Ninety-Three Percent

Ninety-Three Percent

Just back from a walk in the mist, the air filled with moisture. Good for the skin, bad for the hair (I’ve given up this week) and, when one is out in it, good for the soul.

How can this be?  It’s the first week of June, a time when blossoms should be bursting from the branch, a time of blue skies and not yet broiling temperatures. This year a week of steady rain and heavy mist, of sodden soil and fallen petals.

Look carefully at the air and you can see the droplets there, a drizzle so fine it surprises itself.

I originally titled this post “Ninety-Nine Percent,” because I couldn’t imagine how air could hold more moisture than it’s holding today.

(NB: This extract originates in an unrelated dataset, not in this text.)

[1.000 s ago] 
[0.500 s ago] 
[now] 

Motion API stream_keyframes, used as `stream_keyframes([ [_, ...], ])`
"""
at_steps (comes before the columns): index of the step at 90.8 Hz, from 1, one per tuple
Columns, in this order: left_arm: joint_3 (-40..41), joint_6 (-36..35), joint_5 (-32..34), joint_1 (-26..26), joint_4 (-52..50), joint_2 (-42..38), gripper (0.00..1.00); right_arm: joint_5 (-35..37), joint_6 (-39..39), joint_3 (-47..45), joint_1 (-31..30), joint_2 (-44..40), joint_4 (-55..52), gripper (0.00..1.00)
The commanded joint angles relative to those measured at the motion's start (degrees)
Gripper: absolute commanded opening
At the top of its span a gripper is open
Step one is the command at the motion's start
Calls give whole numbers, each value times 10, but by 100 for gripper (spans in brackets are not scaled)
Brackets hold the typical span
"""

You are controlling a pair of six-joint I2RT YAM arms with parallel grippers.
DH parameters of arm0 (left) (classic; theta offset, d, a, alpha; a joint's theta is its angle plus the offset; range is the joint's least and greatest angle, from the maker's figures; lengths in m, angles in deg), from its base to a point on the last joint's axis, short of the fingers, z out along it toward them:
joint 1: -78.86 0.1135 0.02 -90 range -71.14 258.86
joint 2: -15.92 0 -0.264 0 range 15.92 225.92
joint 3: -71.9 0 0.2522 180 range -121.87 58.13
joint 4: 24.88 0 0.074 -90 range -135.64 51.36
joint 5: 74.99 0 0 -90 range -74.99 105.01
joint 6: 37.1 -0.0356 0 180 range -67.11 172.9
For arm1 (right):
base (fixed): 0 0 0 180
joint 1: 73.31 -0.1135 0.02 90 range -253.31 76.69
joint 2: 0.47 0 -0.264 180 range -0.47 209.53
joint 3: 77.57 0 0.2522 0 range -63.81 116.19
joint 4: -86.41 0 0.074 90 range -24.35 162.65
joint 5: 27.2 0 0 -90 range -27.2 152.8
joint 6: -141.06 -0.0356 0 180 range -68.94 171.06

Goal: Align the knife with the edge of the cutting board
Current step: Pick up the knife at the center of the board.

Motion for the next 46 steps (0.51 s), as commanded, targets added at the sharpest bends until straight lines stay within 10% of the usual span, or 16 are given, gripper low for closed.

But I checked the weather and found that it’s ninety-three.

Six percent more? No way.

June Channeling April

June Channeling April

It is June channeling April. Rain is pounding the roof, bouncing off the deck, making those musical gutter sounds it does when it means business.  It is weighing down the bamboo and darkening the deck.

The plants love it, so do people who prefer their summers on the cool side.

But for those of us who like our summers hazy, hot and humid, this weather seems out of place, to say the least. Where is the whirring fan, the glass of iced tea with almost all of its ice melted?

About three days away, that’s all. And so, since there is little to do about it, I’ll put on my tennis shoes and raincoat and float away into the day.

First Summer Storm

First Summer Storm

I ran into the house last night dodging fat drops of warm rain. The thunder and lightning started as soon as I closed the door. Finally, a spring storm, not a chill winter rain.

Copper ran down to the basement even though I slipped him into a green doggie polo shirt. I’d read somewhere that any close-fitting shirt can be a “thunder shirt,” can make a creature feel safe in the storm.

But isn’t darting under a table in the basement an eminently sensible thing to do? The universal need to take cover. My own grandmother hid in the closet during storms, I’ve been told. And any feelings of coziness storms bring is directly related to how secure I feel during them.

This morning I awoke to a drenched world full of eye-popping green. Not exactly a rainbow but the next best thing.